__Data segment__

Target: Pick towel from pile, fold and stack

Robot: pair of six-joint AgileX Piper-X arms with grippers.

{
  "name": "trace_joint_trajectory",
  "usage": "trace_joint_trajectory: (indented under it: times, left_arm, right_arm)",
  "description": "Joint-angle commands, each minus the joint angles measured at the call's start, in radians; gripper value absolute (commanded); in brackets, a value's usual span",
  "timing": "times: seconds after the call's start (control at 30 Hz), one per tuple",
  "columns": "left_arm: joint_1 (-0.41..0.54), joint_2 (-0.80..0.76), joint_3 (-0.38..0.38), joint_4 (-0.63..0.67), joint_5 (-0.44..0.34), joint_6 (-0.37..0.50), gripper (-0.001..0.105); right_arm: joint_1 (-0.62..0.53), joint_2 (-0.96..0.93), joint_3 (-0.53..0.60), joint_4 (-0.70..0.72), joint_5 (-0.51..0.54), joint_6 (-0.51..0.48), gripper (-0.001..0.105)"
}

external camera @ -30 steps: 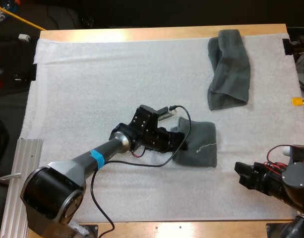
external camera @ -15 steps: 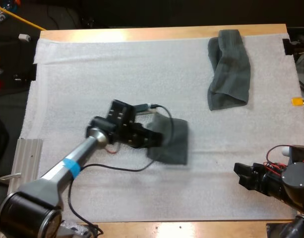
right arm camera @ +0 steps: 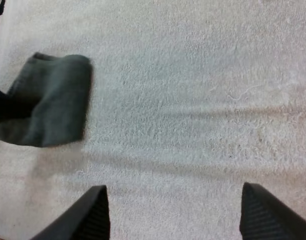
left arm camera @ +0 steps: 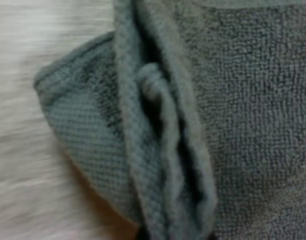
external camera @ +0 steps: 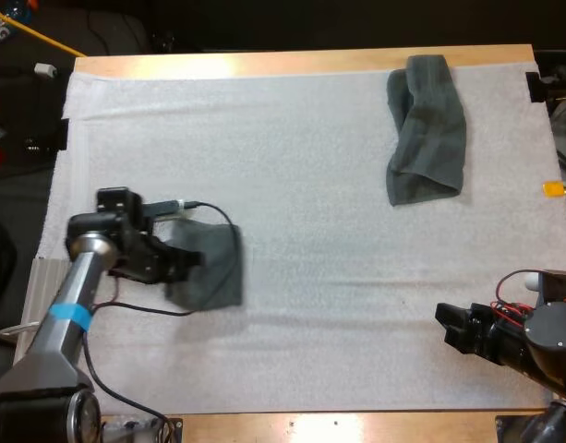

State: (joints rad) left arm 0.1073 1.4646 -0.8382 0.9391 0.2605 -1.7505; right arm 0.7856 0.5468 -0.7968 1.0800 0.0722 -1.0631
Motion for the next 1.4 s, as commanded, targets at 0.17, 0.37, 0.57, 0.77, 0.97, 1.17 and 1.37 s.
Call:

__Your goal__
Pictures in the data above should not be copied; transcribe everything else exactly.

__Answer for the task__
Target: Pick towel from pile, fold and stack

Robot: pair of six-joint AgileX Piper-X arms with grippers.

{
  "name": "trace_joint_trajectory",
  "usage": "trace_joint_trajectory: (indented under it: times, left_arm, right_arm)",
  "description": "Joint-angle commands, each minus the joint angles measured at the call's start, in radians; gripper value absolute (commanded); in brackets, a value's usual span",
  "timing": "times: seconds after the call's start (control at 30 Hz), one per tuple",
  "columns": "left_arm: joint_1 (-0.41..0.54), joint_2 (-0.80..0.76), joint_3 (-0.38..0.38), joint_4 (-0.63..0.67), joint_5 (-0.44..0.34), joint_6 (-0.37..0.50), gripper (-0.001..0.105); right_arm: joint_1 (-0.62..0.53), joint_2 (-0.96..0.93), joint_3 (-0.53..0.60), joint_4 (-0.70..0.72), joint_5 (-0.51..0.54), joint_6 (-0.51..0.48), gripper (-0.001..0.105)"
}

external camera @ -30 steps: 
external camera @ -15 steps: 
right arm camera @ +0 steps: 
left arm camera @ +0 steps: 
external camera @ +0 steps: 

State: (joints rad) left arm 0.1073 1.4646 -0.8382 0.9391 0.2605 -1.7505; right arm 0.7856 0.5468 -0.7968 1.0800 0.0722 -1.0631
Motion for the next 1.4 s, as commanded, targets at 0.17, 0.37, 0.57, 0.77, 0.97, 1.17 and 1.37 s.
Call:

Work on the answer is now done.